Crafting a story has always been tricky in the video game world. And it’s only been getting harder.

Many of gaming’s biggest blockbusters have touted their “open world” environments — worlds that let players run down roads less traveled with more side quests than you could shake a machine gun at. Yet while players have liked the feeling of having no limits, there’s been some backlash, too. Gamers prefer having a plot.

Bungie’s game "Destiny," for example, sets players in a complex, gorgeous world that few actually understand, plot-wise. Or look at "No Man’s Sky," a much-hyped, sprawling open universe that greatly disappointed players, in part, because it has no story whatsoever.

Now a soon-to-be-released game is aimed at giving players that open-world experience with a clear story line. In "Mafia III," due out Oct. 7 from developer Hangar 13, players step into the shoes of Lincoln Clay, a Vietnam vet and member of the city’s black mob. Clay wants to avenge his fallen colleagues by wiping out the city’s Italian mob. The lead writer of "Mafia III," Bill Harms, and its creative director, Haden Blackman, thought hard about how to let players roam free through the streets of their New Orleans-inspired city New Bordeaux — without losing the plot.

Harms and Blackman spoke to The Washington Post about how they’ve tried to strike that balance. The following has been edited for length and clarity.

Hayley Tsukayama: From the previews I’ve seen, it’s clear you all have put a lot into New Bordeaux. But you also have a very clear story. How do you bring the two together?

Haden Blackman, creative director: When we first started working on "Mafia III," we tried to look at what was the franchise known for. Narrative is hugely important to the franchise. But one of the criticisms of "Mafia II" was there wasn’t a lot to do in the open world that didn’t have a lot to do with narrative.

Early on, we made the decision that we would form the narrative and gameplay together. There are tent-pole narrative beats in the game, like big set-piece missions. But the time you spend between those is yours to own.

Tsukayama: Give me an example of how that looks for a player.

Bill Harms, lead writer: Fictionally the thing about the mob that helps us is that it’s a very rigid hierarchy. Every person you go after is part of the mob hierarchy [and the responsibility] kicks up to the person above them. We have nine urban districts, plus the bayou. Each has two rackets, to match the ecology of the district. For example, Downtown is the seat of city government, so it’s construction and blackmail. [In the] French Ward [the game’s version of the French Quarter] people go to party, so it’s prostitution and drugs.

But then, for example, one boss lives in the top of a high-rise hotel, and that’s a big mission to take him out.

Tsukayama: And you can tackle these missions in different orders? As game designers, how do you keep track of all those moving parts?

Harms: Giant Excel spreadsheets? [laughs] The biggest challenge is tracking everything and having various conversations feed in to reinforce what the player’s doing. For example, if you take the construction site down first, then blackmail, we have ways to reinforce the narrative of the player's actions.

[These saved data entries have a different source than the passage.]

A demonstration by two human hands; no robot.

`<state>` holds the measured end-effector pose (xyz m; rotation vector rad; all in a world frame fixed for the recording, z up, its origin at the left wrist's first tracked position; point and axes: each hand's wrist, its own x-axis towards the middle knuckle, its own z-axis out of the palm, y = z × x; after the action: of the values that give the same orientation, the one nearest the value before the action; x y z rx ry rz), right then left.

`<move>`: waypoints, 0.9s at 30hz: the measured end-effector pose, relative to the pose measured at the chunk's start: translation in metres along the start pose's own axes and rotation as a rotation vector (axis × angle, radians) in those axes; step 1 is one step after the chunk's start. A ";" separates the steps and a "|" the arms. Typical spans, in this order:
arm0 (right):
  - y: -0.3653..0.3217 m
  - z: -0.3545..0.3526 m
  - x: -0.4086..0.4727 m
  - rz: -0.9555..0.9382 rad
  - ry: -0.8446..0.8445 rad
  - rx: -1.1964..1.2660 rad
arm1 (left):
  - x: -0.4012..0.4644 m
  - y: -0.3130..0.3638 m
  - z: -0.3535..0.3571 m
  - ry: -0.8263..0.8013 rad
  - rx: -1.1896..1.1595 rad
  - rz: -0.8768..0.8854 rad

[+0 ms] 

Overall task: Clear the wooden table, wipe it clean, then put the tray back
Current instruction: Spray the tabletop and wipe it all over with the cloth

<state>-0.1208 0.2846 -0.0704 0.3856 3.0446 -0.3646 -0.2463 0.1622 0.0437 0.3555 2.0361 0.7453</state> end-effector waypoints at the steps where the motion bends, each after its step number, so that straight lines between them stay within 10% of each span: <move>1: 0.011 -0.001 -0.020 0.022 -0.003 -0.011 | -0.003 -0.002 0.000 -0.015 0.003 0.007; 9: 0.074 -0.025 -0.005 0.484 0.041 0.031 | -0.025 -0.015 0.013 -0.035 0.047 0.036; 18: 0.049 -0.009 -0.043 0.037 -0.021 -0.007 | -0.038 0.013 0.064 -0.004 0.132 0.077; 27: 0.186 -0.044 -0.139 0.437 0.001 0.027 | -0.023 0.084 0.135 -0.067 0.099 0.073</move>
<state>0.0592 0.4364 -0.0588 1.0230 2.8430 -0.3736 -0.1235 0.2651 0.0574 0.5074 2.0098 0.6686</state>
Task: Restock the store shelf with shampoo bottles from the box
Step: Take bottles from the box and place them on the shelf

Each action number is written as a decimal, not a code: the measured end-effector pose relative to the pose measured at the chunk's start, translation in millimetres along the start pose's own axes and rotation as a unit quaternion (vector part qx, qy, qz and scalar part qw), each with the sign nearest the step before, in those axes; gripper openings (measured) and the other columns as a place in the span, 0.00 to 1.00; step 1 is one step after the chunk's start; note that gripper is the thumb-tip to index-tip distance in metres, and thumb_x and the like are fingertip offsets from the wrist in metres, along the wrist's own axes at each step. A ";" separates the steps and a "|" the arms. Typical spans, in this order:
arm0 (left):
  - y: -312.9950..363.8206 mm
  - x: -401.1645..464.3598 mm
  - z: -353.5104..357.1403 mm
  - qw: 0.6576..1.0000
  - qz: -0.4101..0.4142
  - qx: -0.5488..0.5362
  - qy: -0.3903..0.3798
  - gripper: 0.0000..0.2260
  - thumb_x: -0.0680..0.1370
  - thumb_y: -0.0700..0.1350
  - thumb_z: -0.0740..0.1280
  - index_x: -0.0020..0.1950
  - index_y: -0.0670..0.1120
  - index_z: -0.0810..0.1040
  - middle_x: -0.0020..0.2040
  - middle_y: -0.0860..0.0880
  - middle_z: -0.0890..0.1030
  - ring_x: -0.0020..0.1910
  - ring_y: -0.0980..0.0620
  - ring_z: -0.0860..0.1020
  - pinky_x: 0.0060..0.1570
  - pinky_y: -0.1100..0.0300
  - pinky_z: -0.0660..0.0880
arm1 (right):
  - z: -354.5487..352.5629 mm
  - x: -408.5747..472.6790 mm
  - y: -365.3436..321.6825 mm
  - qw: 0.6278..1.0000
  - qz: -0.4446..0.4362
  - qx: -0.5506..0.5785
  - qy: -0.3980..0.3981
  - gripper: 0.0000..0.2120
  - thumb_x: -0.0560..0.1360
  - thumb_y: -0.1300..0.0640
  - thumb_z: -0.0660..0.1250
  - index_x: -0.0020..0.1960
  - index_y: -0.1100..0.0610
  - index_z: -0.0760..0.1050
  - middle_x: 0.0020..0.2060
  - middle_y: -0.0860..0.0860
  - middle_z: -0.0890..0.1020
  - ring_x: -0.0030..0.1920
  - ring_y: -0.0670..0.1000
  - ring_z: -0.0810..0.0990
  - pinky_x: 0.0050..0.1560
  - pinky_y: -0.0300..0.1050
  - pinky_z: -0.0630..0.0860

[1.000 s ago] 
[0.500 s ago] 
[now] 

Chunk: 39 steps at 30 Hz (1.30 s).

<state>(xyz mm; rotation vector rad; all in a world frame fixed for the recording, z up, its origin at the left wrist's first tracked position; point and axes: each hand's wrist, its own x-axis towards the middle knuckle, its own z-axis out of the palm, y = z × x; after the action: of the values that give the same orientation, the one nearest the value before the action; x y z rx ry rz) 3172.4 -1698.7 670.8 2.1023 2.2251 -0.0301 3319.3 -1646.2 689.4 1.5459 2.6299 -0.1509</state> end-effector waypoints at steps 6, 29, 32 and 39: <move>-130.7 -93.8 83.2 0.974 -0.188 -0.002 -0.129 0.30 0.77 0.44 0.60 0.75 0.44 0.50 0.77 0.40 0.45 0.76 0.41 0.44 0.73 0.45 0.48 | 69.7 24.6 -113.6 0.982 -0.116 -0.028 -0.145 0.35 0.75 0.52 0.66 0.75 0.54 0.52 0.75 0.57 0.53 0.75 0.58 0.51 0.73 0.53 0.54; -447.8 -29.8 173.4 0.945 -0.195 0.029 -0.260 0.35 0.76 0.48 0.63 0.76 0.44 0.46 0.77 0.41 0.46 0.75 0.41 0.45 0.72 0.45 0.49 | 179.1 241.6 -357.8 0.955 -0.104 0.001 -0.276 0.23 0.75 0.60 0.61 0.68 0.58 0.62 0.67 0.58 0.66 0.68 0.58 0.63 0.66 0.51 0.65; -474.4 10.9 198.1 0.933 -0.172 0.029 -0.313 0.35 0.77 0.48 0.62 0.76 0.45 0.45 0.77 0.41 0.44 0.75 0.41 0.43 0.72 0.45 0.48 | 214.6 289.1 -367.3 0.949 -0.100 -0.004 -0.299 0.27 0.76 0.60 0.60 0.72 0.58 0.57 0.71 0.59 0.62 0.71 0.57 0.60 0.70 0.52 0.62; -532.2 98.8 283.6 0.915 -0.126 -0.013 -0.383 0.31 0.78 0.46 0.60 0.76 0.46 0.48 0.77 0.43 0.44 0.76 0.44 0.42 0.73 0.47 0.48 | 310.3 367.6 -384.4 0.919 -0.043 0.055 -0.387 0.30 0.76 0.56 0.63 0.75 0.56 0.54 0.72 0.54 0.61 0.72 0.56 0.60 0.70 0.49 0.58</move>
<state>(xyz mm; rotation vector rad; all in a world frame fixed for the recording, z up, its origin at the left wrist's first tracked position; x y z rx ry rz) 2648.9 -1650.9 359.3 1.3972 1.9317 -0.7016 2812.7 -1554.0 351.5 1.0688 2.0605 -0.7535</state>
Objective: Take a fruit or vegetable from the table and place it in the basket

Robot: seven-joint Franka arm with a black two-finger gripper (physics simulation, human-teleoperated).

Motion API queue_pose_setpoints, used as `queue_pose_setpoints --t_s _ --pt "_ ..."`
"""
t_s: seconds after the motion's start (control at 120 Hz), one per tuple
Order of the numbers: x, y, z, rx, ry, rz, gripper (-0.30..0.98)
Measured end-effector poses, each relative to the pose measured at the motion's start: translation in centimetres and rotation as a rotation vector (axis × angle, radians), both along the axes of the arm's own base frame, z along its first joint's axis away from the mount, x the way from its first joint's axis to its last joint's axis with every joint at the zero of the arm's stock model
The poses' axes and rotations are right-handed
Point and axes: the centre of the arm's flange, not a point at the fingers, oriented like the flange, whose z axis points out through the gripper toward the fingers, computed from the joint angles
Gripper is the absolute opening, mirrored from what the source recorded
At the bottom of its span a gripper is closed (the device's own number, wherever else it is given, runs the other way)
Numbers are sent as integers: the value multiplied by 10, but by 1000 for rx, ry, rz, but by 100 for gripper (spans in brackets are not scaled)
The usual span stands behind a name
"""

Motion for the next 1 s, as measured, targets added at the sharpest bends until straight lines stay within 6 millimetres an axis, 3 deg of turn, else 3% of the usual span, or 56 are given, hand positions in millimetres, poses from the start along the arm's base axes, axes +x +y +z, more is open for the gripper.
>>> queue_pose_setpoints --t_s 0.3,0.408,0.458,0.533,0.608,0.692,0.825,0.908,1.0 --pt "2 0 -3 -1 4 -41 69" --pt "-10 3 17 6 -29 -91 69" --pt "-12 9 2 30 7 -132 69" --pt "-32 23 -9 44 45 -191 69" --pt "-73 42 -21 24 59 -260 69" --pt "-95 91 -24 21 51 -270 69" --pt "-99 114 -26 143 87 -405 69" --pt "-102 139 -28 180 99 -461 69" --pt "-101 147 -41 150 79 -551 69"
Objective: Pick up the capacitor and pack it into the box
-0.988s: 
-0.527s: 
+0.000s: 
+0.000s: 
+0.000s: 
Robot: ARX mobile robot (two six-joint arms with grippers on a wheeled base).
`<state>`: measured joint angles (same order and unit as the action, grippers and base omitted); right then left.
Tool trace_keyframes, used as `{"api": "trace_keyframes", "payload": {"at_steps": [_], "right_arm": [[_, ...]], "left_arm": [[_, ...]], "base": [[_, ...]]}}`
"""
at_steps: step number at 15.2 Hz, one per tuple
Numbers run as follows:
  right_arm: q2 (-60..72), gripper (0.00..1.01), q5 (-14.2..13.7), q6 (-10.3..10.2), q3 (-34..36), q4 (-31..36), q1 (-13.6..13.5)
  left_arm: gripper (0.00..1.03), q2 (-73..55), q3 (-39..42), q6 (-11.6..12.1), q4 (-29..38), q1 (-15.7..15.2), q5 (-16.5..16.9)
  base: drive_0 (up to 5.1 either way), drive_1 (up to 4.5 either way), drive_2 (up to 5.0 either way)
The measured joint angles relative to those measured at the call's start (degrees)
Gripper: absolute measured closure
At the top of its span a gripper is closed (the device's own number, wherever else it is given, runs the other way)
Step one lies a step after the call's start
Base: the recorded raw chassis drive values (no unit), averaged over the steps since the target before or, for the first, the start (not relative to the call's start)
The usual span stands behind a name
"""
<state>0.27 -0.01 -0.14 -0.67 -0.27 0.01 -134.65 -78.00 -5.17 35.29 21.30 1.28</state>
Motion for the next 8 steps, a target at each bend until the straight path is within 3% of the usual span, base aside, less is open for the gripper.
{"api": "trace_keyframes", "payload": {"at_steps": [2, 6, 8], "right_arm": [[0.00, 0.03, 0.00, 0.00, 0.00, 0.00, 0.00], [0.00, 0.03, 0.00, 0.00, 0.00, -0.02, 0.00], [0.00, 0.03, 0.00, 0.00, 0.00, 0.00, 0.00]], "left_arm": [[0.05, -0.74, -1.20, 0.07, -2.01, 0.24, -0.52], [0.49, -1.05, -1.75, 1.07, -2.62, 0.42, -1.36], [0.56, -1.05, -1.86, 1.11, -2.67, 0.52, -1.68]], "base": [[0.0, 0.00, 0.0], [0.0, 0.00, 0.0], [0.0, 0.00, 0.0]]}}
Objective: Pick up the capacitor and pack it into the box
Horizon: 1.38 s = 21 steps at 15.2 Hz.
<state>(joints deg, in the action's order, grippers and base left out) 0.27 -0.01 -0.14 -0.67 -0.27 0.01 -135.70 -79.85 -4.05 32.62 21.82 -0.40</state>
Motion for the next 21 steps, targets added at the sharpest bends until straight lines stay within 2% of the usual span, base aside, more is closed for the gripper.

Tsukayama: It sounds like this philosophy of balance is soaked into the design of the city as well. Did you choose New Orleans specifically because its districts fit that mold so well?

Blackman: Making New Bordeaux allowed us to refer to things people know and then take liberties. For example, we widened the streets because with real New Orleans streets, doing a 90-mile-per-hour chase would be challenging with all the one-ways and the narrow streets. And New Orleans is very flat, but we were able to add hills and whatnot to set our scenes. All of that is really driven by the need to make feel like a robust gameplay space.

Harms: It’s about freedom and not being confined to a specific game space. You can drive around and listen to the radio in between missions.

Tsukayama: I like the idea of downbeats, or slower times in the game. It annoys me in open-world games when you have an urgent mission, but then get asked to help save a neighboring village — something completely unrelated and maybe cool but that takes you out of the game.

Harms: In terms of mission, we do have a heightened immediacy — that’s something we talked about a lot. We wanted to let you drive around in your muscle car if you wanted, without having [a big mission] in the back of your head you’re struggling to get back to. But if there’s a mission where you need to rescue someone, that unlocks at the last possible moment, so players feel compelled to push forward through the story.